Meanwhile, in America, researchers at the California Institute of Technology set out on another, albeit indirect path. Recognizing the limitations of the X-ray technique as applied to fibers, they turned their attention to crystals of amino acids and simple polypeptides with the hopes of learning enough about the covalent geometry of the polypeptide chain to permit a guess as to how the folded polypeptide chain might look. By 1950, they had produced the structures of a few amino acids, simple polypeptides and related molecules at atomic resolution. From these data, the general characteristics of the polypeptide chain were revealed. Bond distances and bond angles were measured with an accuracy of 0.02Å and from these data it was determined that the atoms comprising the peptide bond were in a trans configuration, within a few hundredths of an Ångstrom of lying in a common plane. The geometry of the polypeptide hydrogen bonds involving the peptide backbone atoms were also analyzed and shown to be fairly independent of sidechain influences. Based on the assumptions that:
Closely following these developments was a Danish researcher K. Linderstrøm-Lang who, with great insight, reasoned that there should be at least four levels of structural organization present in protein structure. In Linderstrøm-Lang's hierarchy of protein structure (see Linderstrøm-Lang, 1952; Linderstrøm-Lang & Schellman, 1959) each level was characterized by a particular type of organizing force and higher levels of organization were composed of elements described by the previous level. We now know that this organization is an oversimplification, but the organization of structure into levels is still useful from a pedagogical viewpoint.
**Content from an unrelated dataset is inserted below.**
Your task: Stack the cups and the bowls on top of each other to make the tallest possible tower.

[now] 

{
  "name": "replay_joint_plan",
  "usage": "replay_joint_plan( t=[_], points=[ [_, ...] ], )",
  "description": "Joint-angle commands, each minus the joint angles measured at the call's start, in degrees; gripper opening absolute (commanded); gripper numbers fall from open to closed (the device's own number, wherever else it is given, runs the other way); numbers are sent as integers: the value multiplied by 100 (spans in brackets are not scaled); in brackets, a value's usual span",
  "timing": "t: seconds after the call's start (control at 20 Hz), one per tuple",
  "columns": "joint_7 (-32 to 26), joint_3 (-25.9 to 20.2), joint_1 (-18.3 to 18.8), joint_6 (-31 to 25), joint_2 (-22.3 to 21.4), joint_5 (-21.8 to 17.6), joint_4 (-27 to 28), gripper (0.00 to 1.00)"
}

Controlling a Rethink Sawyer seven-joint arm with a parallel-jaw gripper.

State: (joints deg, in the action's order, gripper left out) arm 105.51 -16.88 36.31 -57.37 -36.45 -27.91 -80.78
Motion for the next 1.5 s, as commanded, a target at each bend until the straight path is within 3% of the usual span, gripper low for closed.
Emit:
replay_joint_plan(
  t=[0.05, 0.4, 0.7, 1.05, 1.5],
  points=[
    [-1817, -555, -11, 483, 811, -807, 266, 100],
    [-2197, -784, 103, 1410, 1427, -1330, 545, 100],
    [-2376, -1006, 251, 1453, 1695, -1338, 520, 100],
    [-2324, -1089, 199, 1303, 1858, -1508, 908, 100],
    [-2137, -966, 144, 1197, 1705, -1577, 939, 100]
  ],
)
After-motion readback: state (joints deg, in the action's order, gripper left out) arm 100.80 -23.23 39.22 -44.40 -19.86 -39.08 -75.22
The definitions of the structural hierarchy as proposed by Linderstrøm-Lang are as follows:
primary structure: The chemical structure of the polypeptide chain or chains in a given protein - i.e., the number and sequence of amino acid residues linked together by peptide bonds.
secondary structure: Any such folding which is brought about by linking the carbonyl and imide groups of the backbone together by means of hydrogen bonds.
tertiary structure: A organization of secondary structures linked by "looser segments" of the polypeptide chain stabilized (primarily) by sidechain interactions. Disulfide bonds are included in this level.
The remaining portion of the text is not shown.